Mr Justin Edwards (Belfast Metropolitan College): Thank you very much, Chair.  I would like to personally welcome the Committee to the e3 campus.  It is a great pleasure to have you here.  I am the assistant chief executive.  I am representing Marie-Thérèse McGivern, who is in London at a skills competition and passes on her regards to the Committee.  Damian Duffy is our director of business development and learner services, and Paul O'Connor is our head of learner services.  In the later session, Paul and I will take the lead on the careers inquiry.  First, Damian will give the Committee an overview of the e3 facility and campus.

Mr Damian Duffy (Belfast Metropolitan College): I will give you a brief presentation on e3, its background and the types of activities that we carry out.  E3 is a unique educational facility.  We think that it offers an insight into the shape of things to come in education, learning and skills development.  I will outline the college's core strategic directions.  Putting the learner at the centre of everything that we do is very important to us.  Delivering quality outputs, investing in our people and continuous innovation are key to everything that we do.  We are also focused on economic impacts.  So e3 is an educational resource and a resource for wider workforce and economic development.

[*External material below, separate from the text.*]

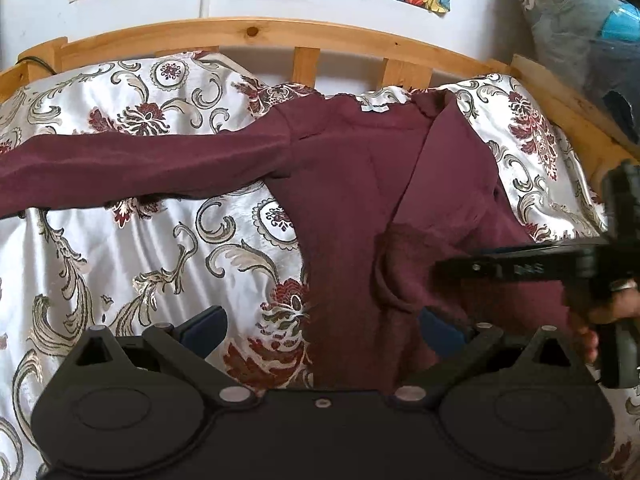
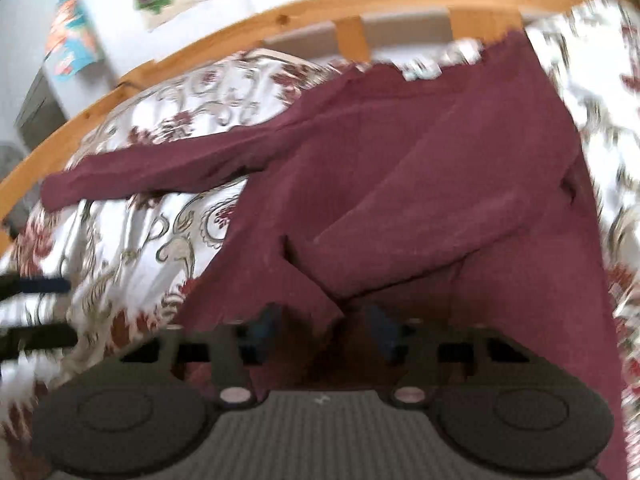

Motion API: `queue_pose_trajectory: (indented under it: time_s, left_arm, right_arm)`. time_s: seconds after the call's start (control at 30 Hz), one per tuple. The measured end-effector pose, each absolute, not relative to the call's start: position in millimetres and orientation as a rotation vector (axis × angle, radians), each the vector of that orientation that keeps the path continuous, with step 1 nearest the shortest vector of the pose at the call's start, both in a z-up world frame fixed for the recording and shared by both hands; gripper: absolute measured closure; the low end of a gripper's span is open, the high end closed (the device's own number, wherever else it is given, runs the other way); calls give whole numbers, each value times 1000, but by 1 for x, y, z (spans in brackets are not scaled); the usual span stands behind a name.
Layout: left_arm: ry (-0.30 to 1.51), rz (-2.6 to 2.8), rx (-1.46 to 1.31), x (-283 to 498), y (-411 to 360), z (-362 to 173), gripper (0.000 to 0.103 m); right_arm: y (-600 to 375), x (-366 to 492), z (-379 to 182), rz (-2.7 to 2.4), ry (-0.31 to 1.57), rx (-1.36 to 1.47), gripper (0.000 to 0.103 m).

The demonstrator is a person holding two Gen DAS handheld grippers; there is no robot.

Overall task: Fold small clothes
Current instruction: 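Carry the held sleeve across the shirt body with the right gripper and release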

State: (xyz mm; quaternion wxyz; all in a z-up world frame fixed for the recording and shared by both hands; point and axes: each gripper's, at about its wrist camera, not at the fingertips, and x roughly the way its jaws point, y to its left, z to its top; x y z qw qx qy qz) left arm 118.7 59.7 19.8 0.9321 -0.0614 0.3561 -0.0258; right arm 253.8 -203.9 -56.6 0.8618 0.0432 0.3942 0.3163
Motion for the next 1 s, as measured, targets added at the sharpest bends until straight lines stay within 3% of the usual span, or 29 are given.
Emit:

E3 represents the culmination of a significant capital investment in the estates of Belfast Metropolitan College over the past number of years.  Last August, we completed and opened our new TQ campus at a cost of just over £44 million.

The Chairperson: What does TQ stand for?

Mr Duffy: Titanic Quarter.  The TQ campus is part of the larger master plan for the development of the whole Titanic Quarter site.  Almost as soon as it opened, it won an award for sustainable building of the year.  It has been described by the chief executive of City and Guilds as an iconic centre of learning.  Anyone who has visited it, and I think that some of the Committee members have, will agree that it is quite a special location and facility.  

At a cost of just over £15 million, e3 is a follow-up to that investment.  We officially opened in September, but the site has had a long journey.  Some of you will remember that, at one stage, we had plans to try to develop a university campus on this site.  On a journey lasting just over 15 years, we have delivered a community learning centre and e3, which is a state-of-the-art facility for furthering and developing innovative curriculum areas and areas of particular interest in industrial development and renewables.

What does e3 stand for?  The aims of e3 are to enhance the employability and skills of learners; support enterprise through incubation and small business programmes; and foster innovative approaches to economic development.  Essentially, the three Es are employability, enterprise and economic development.  E3, as part of Belfast Met, which is one of the largest further education (FE) and higher education (HE) colleges in the UK, offers unique facilities to enhance our education and skills offer.

E3 fits in with the broader capability of Belfast Met as a large educational institution.  We feel that we have a unique resource that can contribute to the delivery of the economic agenda.  The college has been the lead college in the FE sector in a number of areas, including the Accelerating Enterprise programme that was funded by the Department for Employment and Learning (DEL).  We are now Northern Ireland's lead college in the bioscience sector under the employer support programme.  We are also making strides to be Northern Ireland's lead college in developments in the offshore energy sector.  We work very closely with DONG Energy and a number of other partners in that respect.  With the good grace of DEL and your support over the years, we have completed this major capital investment programme, but we have more work to do.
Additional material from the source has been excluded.